The Great Silence Read online




  Blue Plague: The Great Silence

  By Emery C. Walters

  Published by JMS Books LLC

  Visit jms-books.com for more information.

  Copyright 2018 Emery C. Walters

  ISBN 9781634867023

  Cover Design: Written Ink Designs | written-ink.com

  Image(s) used under a Standard Royalty-Free License.

  All rights reserved.

  WARNING: This book is not transferable. It is for your own personal use. If it is sold, shared, or given away, it is an infringement of the copyright of this work and violators will be prosecuted to the fullest extent of the law.

  No portion of this book may be transmitted or reproduced in any form, or by any means, without permission in writing from the publisher, with the exception of brief excerpts used for the purposes of review.

  This book is for ADULT AUDIENCES ONLY. It may contain sexually explicit scenes and graphic language which might be considered offensive by some readers. Please store your files where they cannot be accessed by minors.

  This is a work of fiction. Names, characters, places, and incidents are solely the product of the author’s imagination and/or are used fictitiously, though reference may be made to actual historical events or existing locations. Any resemblance to actual persons, living or dead, is entirely coincidental.
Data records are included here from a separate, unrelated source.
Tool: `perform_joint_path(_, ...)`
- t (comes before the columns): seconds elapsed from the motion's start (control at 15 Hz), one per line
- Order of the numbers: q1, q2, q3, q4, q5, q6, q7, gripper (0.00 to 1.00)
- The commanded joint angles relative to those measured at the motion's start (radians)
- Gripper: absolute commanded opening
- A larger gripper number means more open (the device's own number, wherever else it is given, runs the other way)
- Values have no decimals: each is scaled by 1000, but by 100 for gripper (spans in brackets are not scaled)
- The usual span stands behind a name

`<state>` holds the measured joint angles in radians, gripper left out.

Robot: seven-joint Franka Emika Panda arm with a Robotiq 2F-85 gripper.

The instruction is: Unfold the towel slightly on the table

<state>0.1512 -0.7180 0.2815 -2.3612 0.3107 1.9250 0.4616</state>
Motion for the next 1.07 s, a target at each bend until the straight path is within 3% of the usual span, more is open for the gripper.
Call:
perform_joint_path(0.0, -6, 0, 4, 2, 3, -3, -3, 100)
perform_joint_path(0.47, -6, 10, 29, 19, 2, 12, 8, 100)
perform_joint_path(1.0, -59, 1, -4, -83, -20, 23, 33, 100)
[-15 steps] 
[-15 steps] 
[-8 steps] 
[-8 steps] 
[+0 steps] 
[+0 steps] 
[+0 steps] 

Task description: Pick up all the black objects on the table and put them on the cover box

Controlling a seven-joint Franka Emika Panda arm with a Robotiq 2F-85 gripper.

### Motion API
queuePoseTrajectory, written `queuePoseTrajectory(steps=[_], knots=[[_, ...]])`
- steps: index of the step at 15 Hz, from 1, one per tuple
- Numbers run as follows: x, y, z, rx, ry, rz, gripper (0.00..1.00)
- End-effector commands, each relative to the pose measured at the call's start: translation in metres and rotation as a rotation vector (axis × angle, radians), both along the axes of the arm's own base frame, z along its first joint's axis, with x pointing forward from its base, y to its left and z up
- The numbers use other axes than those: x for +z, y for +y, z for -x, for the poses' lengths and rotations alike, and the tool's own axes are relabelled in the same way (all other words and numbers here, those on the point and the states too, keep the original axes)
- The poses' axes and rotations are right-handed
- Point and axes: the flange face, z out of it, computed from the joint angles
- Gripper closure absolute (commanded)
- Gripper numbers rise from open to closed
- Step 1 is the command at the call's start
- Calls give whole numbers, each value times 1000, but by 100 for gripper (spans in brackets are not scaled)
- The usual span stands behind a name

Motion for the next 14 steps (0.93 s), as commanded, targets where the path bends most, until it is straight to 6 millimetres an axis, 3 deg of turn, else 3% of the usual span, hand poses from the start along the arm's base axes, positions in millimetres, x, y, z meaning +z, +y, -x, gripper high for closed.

  Published in the United States of America.

  * * * *

  Blue Plague: The Great Silence

  By Emery C. Walters

  Chapter 1

  Chapter 2

  Chapter 3

  Chapter 4

  Chapter 5

  Chapter 6

  Chapter 7

  Chapter 8

  Chapter 9

  Chapter 10

  Chapter 11

  Chapter 12

  Chapter 13

  Chapter 14

  Chapter 15

  Chapter 16

  Chapter 1

  The dipshit woman next to me, wearing Prada and carrying Gucci and what all, had so much makeup on, I thought she might be a drag queen. She had a service animal with her, a big dog that looked expensive. She doted on it. She shared her meal with it.

  I’m never in first class. This was the first and only, and as it turned out, last time I’ve ever been there. I hated this part of my job. I’m a fifty-five-year-old gay man who looks it. I can’t help it. I’m sorry, but the stereotype had to come from somewhere. My name is Bruce, and, no, I’m never going to change it to Caitlyn. I have three cats at home, and I do not like dogs. Especially big ones who are obviously not well-trained enough to be true service dogs. If this one was an emotional service dog, I had to wonder, being the stereotypical bitch that I am, what service he provided this woman.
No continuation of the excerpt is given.